Japan Nuclear Reactor Sparks Protest

In Asia, News Headlines, Protests & Campaigns

While Japan’s first nuclear power restart had to endure protests and even a volcano alert, the bond market is already pricing in more reactors resuming operations.

The cost to insure Kyushu Electric Power Co. debt against non payment fell to 39 basis points last week, the lowest since right after the March 2011 Fukushima meltdown, as its Sendai power station came back online. That for Kansai Electric Power Co. also slid to a four-year low. Twelve reactors will restart by March 31, 2017, out of Japan’s operable fleet of 43, the average of four analyst estimates compiled by Bloomberg shows.

Adding back nuclear energy should improve the finances of utilities since it has the lowest electricity generation cost of any power source, according to government data. Japan raised an eruption warning for a volcano on the southern island of Kyushu to the second-highest level on Aug. 15, four days after restarting the Sendai reactor 50 kilometres (31 miles) away.

“Reactor restarts will cut costs, such as those from purchasing liquid-natural gas, and increase profits,” said Mana Nakazora, the chief credit analyst in Tokyo at BNP Paribas SA. “Because of that, it will also tighten spreads.”

The bond risk of Kansai and Kyushu Electric has fallen below a gauge for Japanese companies. The Markit iTraxx Japan CDS index has dropped six basis points in the past year to 59, compared with a tumble of 48 in Kansai’s risk and a decrease of 26 for Kyushu, according to CMA data.

Profit Boost

With the reactor online, Kyushu Electric’s profits are expected to increase by 7.5 billion yen ($61 million) a month, and that figure will double when it restarts a second reactor around the middle of October, according to Tokyo-based Kenji Kawabata, the company’s deputy regional director.

The company, based in Fukuoka in southern Japan, reported a net income of 18.8 billion yen for the three months ended June 30, compared with a 40.6 billion yen loss a year earlier.

Kyushu Electric’s probability of debt non-payment within one year has dropped to 0.29 percent from 0.9 percent 12 months earlier, according to the Bloomberg default-risk model, which considers factors such as share prices and debt levels.
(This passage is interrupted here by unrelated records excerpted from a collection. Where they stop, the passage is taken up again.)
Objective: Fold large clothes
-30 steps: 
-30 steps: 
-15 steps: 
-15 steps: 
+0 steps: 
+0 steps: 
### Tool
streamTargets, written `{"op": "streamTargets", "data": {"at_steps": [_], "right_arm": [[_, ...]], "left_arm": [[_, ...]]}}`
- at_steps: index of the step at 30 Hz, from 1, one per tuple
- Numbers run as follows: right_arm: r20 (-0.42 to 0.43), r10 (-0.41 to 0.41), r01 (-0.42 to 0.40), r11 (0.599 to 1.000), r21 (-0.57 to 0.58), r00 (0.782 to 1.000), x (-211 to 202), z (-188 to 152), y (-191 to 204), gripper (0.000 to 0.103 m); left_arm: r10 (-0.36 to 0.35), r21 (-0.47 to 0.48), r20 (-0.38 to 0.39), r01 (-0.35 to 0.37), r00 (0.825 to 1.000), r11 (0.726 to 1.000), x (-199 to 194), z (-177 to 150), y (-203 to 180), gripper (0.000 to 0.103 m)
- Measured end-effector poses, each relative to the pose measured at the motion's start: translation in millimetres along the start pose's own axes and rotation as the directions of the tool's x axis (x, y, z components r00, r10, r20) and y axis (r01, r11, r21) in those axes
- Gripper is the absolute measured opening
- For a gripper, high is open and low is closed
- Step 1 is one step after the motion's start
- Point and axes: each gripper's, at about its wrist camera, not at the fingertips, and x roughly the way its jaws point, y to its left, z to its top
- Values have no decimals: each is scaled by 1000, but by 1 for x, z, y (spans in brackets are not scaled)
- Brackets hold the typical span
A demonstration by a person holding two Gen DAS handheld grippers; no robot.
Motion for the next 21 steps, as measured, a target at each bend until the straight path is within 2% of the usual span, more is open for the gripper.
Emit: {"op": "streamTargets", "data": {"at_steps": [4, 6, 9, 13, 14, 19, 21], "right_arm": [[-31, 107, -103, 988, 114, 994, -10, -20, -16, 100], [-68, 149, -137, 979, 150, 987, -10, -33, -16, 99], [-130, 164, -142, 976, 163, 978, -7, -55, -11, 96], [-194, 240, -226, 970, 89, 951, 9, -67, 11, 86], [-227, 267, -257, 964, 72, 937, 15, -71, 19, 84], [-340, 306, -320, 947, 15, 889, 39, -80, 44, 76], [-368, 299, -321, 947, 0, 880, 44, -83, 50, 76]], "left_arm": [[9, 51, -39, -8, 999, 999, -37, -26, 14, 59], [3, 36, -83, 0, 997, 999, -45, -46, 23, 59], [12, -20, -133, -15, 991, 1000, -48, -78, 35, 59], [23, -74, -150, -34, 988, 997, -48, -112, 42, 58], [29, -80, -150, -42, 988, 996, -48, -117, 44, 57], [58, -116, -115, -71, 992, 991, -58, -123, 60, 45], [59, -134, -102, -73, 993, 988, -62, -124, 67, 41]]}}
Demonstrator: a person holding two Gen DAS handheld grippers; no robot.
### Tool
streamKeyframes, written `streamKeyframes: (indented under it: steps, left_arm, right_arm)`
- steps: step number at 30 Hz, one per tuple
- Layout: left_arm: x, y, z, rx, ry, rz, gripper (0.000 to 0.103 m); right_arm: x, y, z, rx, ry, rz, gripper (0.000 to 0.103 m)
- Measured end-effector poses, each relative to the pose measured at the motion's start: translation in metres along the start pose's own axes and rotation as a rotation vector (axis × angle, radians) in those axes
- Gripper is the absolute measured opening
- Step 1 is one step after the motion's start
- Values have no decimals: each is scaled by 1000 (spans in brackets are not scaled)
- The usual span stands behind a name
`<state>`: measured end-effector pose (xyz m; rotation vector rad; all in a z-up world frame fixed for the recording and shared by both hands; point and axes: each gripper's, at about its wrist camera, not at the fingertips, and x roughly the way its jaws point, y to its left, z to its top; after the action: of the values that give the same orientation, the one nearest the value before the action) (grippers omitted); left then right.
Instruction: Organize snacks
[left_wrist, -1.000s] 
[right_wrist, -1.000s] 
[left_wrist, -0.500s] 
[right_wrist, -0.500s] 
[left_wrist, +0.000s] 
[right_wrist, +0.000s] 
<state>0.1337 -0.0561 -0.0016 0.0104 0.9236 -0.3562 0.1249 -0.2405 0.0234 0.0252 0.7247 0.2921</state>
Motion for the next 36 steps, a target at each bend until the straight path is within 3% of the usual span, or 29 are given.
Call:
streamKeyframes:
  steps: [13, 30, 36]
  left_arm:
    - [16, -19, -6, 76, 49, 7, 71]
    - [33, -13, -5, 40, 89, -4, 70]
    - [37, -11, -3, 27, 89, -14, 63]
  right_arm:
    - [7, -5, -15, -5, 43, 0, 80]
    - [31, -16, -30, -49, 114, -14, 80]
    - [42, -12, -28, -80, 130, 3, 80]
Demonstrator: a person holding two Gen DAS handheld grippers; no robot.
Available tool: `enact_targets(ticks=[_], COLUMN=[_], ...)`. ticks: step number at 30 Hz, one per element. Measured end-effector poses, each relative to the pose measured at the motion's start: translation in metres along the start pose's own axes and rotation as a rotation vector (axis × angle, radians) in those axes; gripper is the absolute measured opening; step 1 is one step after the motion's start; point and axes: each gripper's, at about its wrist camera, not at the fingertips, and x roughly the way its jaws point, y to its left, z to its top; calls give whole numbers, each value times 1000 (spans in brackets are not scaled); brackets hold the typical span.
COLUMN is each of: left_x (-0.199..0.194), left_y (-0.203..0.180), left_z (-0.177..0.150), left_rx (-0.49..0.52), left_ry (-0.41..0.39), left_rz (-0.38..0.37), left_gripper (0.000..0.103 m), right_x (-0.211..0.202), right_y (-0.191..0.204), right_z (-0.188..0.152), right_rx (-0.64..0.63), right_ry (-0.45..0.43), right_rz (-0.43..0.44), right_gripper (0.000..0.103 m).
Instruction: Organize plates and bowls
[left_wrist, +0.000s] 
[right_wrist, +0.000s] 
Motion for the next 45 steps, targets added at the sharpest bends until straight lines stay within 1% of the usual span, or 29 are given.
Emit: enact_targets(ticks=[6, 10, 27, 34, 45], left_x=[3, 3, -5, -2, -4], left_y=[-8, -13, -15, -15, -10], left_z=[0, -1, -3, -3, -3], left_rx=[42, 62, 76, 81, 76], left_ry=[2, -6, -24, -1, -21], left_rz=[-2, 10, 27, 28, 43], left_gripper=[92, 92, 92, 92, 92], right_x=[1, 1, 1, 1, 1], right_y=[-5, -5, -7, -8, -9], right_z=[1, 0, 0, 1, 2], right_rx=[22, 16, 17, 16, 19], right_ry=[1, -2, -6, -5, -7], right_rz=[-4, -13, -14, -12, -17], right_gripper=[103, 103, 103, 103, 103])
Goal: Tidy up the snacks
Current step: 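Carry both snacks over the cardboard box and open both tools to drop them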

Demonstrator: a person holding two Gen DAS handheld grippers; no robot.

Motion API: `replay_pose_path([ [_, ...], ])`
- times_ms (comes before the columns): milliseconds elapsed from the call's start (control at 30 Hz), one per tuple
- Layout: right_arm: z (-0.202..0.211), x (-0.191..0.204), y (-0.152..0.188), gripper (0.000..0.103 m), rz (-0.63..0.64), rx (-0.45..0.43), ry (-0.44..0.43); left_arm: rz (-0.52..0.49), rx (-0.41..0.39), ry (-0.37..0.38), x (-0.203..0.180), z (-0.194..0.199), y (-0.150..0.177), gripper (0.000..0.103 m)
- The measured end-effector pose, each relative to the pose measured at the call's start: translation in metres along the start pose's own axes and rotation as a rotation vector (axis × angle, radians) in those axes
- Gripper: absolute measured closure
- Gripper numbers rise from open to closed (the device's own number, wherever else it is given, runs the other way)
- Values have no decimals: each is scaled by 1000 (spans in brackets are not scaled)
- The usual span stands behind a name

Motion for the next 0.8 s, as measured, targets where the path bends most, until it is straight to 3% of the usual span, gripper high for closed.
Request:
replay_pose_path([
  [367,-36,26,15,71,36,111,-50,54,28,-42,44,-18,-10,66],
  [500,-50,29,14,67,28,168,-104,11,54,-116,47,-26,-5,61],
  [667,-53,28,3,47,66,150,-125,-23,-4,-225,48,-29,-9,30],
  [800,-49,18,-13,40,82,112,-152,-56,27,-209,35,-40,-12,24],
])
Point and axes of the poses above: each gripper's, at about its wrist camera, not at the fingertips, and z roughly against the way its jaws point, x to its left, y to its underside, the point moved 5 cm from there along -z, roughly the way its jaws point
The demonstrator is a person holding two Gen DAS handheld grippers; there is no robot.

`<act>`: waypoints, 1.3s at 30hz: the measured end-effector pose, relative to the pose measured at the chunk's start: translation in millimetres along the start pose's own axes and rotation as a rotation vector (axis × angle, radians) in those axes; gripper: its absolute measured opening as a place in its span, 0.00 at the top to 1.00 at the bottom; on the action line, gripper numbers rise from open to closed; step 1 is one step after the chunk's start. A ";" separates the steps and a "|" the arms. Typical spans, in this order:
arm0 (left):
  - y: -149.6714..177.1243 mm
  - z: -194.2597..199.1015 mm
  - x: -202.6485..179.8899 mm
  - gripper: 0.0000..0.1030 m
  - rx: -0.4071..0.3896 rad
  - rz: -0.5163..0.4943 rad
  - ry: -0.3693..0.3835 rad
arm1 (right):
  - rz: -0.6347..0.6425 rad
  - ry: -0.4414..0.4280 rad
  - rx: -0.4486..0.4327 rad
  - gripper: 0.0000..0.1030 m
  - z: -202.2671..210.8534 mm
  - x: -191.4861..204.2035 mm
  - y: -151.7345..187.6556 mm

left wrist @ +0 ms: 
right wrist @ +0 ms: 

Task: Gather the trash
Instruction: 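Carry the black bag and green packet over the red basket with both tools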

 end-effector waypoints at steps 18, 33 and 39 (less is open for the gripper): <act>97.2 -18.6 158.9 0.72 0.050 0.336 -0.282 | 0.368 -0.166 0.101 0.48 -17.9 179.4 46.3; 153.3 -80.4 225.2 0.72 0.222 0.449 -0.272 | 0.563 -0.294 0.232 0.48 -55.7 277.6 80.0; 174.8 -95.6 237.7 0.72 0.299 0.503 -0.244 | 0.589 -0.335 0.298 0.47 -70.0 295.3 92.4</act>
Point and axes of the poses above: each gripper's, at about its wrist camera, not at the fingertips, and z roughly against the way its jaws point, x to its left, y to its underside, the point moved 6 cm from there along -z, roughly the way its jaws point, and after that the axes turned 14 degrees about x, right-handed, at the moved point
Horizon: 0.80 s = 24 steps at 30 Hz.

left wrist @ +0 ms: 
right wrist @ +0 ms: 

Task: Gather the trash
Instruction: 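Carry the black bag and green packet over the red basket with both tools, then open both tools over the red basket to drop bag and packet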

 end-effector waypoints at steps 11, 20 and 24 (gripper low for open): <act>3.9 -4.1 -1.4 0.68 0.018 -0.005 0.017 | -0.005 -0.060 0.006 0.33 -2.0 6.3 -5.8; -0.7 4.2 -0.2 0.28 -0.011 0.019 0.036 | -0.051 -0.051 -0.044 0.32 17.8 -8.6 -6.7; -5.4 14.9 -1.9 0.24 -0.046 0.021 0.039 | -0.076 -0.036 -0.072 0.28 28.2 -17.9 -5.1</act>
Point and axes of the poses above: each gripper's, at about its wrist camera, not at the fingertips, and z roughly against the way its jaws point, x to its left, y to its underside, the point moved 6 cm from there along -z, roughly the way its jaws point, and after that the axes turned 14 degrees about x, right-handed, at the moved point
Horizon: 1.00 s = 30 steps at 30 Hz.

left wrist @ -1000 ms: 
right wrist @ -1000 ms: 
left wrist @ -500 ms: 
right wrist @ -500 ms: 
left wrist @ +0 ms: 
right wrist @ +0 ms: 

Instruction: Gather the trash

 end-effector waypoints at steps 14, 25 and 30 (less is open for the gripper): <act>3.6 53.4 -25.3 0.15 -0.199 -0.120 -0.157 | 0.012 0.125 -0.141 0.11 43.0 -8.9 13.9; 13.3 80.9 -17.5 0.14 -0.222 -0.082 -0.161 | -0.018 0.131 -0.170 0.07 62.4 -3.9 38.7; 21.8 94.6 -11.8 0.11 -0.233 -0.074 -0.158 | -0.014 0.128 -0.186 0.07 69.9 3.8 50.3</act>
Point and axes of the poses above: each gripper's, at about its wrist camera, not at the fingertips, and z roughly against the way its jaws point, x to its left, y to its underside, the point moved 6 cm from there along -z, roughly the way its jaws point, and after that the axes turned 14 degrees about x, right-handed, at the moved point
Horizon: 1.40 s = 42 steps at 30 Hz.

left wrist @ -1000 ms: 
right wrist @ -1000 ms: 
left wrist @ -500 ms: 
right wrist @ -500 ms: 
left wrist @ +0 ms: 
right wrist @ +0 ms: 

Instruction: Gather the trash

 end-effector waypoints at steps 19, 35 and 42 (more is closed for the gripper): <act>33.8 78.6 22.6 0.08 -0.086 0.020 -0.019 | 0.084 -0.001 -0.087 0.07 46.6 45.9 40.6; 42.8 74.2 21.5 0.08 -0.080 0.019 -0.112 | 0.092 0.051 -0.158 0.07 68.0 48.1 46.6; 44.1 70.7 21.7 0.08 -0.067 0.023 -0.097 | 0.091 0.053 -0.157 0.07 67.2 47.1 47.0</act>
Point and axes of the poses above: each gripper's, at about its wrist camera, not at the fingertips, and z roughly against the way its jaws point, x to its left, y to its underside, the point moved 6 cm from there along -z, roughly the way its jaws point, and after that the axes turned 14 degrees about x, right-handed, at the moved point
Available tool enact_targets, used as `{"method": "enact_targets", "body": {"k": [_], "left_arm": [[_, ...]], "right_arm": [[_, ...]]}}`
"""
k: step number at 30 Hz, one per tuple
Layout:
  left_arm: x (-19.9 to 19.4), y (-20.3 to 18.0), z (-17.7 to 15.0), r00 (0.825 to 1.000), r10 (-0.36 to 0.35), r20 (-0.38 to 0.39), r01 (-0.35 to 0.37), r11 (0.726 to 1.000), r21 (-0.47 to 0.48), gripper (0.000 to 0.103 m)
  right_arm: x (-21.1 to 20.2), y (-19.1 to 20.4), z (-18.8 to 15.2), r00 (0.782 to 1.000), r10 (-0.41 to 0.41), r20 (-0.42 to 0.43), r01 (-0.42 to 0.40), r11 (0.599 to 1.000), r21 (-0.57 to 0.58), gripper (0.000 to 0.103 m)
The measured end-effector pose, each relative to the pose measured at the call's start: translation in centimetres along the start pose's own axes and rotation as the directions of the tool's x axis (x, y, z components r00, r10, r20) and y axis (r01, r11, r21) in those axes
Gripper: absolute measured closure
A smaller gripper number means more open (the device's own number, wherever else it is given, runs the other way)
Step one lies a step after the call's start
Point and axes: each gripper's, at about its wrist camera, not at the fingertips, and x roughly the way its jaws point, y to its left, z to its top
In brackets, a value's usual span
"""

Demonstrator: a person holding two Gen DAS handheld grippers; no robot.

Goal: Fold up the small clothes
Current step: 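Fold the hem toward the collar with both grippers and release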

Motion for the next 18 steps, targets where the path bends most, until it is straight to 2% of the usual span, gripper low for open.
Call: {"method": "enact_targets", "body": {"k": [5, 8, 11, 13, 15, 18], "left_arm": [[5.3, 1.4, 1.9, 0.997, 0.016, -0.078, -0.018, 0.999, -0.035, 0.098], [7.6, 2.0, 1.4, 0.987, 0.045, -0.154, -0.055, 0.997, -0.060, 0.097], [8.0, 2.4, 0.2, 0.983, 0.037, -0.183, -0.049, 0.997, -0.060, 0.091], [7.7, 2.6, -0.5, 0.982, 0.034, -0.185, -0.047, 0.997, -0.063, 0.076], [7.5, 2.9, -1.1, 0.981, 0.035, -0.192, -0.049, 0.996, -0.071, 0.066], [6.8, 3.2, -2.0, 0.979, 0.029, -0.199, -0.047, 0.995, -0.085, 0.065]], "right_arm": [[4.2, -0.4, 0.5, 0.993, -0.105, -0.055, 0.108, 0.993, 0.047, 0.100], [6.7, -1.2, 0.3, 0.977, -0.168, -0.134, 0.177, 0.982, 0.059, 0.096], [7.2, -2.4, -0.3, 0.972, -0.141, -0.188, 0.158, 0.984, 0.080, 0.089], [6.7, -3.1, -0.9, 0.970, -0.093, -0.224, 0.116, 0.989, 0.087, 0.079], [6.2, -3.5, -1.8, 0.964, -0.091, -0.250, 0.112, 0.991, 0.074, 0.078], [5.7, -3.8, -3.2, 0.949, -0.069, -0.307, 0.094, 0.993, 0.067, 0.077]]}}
The gauge suggests the utility’s credit rating has risen to the second-lowest investment grade from a high-yield score.

Japan’s Nuclear Regulation Authority has said that five reactors, including two of Kyushu Electric at Sendai, meet its safety requirements. So far, 25 of Japan’s fleet of 43 reactors have applied to resume operations.

Faster Approvals

Now that Sendai’s back online, the pace at which the NRA approves reactors will be faster, according to Polina Diyachkina, an analyst who covers Japan’s power utilities at Macquarie Group Ltd.

“The framework for approval of new safety standard has been developed, the NRA knows which questions to ask and companies know how to answer them,” she said by e-mail.

Osaka-based Kansai Electric’s two reactors at the Takahama station, about 60 kilometres north of Kyoto, have received NRA approval, but court challenges have prevented them from restarting.

Once Kyushu Electric turns its second reactor at Sendai back on in October, the NRA will accelerate its review process for Kansai Electric’s Ohi units 3 and 4, Hidetoshi Shioda, an analyst at SMBC Nikko Securities Inc., wrote in a July 30 note. Legal issues at Takahama will also be resolved and its two reactors will be back online by the end of next year, he said.

In a Kyodo News poll this month, 55 percent of Japanese opposed restarting atomic plants while 37 percent were in favour.

In the long term, nuclear power output will probably taper. London-based Bloomberg New Energy Finance expects 15 gigawatts worth of nuclear power to be operating by 2030. This is below the government’s goal of more than 37 gigawatts.

Some reactors will retire in the mid-2020’s “because they will be hitting their lifetime limit” of 40 years without special permission, said Ali Izadi-Najafabadi, an analyst at Bloomberg New Energy Finance. “Our assumption is that only the larger reactors worth upgrading will get a 20-year extension.”